Records supplied Block Start

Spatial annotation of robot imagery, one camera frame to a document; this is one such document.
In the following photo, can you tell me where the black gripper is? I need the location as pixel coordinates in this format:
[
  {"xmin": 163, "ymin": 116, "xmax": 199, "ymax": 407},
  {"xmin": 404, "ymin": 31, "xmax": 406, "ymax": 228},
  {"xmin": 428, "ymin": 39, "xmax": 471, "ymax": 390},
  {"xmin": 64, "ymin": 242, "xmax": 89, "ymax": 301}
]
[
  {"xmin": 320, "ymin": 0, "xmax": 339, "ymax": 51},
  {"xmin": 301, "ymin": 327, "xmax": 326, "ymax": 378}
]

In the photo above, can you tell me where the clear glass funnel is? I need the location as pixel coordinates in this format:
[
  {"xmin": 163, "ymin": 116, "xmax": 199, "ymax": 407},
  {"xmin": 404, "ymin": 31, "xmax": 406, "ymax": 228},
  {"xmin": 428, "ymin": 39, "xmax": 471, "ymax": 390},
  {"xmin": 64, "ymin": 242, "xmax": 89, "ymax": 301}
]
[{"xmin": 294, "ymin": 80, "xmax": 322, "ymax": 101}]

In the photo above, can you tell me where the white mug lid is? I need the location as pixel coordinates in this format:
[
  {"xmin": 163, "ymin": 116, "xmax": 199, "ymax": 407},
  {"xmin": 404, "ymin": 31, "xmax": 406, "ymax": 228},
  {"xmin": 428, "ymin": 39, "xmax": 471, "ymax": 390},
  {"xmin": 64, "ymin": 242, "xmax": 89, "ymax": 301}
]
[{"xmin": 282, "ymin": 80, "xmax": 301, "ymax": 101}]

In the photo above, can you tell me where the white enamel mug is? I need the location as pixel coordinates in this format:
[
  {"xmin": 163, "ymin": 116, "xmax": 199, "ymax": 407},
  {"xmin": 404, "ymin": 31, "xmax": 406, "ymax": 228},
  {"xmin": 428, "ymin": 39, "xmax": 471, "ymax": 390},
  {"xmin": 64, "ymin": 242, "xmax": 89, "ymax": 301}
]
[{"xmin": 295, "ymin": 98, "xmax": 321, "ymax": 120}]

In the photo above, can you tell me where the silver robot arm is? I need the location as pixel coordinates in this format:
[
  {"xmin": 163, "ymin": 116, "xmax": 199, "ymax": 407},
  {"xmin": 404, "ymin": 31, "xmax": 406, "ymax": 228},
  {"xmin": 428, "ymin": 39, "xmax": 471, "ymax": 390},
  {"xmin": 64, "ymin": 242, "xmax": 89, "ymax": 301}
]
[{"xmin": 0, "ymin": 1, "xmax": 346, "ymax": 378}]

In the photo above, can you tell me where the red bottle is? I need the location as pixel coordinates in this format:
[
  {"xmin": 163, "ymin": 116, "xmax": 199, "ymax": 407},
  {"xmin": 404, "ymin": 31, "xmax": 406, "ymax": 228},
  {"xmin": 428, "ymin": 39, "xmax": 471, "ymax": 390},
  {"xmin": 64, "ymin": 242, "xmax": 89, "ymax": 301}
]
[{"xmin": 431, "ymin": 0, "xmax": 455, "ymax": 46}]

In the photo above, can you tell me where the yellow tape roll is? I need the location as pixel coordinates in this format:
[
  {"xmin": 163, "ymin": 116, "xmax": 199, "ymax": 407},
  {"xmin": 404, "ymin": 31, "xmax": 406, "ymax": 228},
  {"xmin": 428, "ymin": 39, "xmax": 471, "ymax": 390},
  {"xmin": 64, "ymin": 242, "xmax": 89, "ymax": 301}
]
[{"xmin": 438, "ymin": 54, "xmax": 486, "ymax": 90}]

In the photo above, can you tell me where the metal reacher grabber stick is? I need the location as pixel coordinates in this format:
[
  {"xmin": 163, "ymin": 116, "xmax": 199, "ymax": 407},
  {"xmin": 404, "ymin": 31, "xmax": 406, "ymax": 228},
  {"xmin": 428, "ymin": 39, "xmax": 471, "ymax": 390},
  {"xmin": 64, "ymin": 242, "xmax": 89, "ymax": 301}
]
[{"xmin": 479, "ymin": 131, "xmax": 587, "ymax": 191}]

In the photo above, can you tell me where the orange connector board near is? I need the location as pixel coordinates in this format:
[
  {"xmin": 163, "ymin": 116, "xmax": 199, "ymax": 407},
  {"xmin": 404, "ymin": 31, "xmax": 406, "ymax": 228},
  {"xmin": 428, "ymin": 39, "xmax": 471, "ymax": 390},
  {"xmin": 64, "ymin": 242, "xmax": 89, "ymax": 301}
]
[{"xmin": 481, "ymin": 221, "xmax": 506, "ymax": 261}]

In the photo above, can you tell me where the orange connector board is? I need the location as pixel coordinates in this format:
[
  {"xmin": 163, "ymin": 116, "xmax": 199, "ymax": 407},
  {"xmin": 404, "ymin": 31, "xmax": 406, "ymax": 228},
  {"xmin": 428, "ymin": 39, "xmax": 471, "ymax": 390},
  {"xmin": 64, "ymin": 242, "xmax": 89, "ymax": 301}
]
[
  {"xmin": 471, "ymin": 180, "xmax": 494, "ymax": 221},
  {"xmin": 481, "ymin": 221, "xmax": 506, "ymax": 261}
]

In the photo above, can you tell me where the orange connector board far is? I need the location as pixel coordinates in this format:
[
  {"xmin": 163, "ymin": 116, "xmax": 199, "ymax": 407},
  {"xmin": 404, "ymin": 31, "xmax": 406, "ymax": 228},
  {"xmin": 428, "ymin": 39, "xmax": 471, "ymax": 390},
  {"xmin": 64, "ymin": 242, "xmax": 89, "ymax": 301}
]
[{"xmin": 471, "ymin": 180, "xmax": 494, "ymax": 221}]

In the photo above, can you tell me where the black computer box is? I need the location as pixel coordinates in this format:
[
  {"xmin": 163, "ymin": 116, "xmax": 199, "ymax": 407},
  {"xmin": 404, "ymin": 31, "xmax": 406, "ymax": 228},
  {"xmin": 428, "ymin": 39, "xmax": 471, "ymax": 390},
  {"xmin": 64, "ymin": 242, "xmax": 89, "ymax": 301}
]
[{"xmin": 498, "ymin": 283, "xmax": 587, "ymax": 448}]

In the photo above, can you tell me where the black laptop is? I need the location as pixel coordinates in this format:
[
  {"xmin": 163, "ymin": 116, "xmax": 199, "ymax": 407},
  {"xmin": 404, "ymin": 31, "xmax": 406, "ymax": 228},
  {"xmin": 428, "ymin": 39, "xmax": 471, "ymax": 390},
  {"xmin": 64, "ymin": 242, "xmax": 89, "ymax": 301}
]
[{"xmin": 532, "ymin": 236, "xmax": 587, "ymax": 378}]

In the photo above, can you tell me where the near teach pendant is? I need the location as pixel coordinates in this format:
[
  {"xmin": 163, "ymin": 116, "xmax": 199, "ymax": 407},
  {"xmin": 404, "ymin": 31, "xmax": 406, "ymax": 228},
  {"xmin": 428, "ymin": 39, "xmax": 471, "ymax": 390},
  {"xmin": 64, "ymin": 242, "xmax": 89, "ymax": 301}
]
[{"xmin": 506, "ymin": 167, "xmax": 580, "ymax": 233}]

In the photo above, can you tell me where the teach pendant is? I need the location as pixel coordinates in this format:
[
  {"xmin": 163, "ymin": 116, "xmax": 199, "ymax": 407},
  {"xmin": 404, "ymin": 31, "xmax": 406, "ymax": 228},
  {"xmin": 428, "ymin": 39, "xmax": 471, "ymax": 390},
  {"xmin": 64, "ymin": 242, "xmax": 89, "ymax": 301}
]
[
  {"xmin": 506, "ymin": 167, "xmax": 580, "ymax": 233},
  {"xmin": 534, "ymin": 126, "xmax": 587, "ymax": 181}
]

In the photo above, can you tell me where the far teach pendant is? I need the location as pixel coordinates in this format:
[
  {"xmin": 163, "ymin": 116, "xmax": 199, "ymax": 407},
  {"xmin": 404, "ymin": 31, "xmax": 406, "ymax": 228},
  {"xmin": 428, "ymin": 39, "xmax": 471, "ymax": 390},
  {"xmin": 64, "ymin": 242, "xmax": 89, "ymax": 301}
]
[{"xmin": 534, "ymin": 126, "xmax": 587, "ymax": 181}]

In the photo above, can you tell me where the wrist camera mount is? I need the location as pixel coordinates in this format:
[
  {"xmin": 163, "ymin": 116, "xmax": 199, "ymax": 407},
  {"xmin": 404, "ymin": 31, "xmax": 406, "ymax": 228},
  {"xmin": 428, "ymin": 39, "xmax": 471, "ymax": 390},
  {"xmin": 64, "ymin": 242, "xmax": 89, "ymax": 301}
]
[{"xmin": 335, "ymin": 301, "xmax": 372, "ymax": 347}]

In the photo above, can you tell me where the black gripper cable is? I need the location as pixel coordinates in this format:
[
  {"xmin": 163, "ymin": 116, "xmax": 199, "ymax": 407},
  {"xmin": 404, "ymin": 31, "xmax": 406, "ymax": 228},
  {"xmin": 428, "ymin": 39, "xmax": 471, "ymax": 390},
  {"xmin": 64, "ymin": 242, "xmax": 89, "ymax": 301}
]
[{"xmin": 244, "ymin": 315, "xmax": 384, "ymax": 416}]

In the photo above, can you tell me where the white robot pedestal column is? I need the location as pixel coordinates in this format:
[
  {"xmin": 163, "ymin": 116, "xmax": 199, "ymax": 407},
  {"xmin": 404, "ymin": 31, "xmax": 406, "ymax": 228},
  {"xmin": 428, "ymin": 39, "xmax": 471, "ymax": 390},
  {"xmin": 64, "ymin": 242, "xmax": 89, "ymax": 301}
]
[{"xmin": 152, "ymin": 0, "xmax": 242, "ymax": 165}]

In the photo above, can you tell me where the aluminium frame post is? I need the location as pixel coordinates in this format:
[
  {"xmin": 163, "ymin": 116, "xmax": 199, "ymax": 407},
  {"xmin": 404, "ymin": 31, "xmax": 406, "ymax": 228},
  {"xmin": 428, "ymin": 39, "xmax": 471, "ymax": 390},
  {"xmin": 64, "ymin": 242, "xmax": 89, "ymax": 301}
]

Records supplied Block End

▶ [What you should do]: Reproduce every line above containing "gripper".

▶ [Answer for this exercise]:
In the following photo, can you tell me where the black gripper is? I need the location as pixel coordinates in this format:
In the photo above, can you tell me where the black gripper cable is? I need the location as pixel coordinates in this format:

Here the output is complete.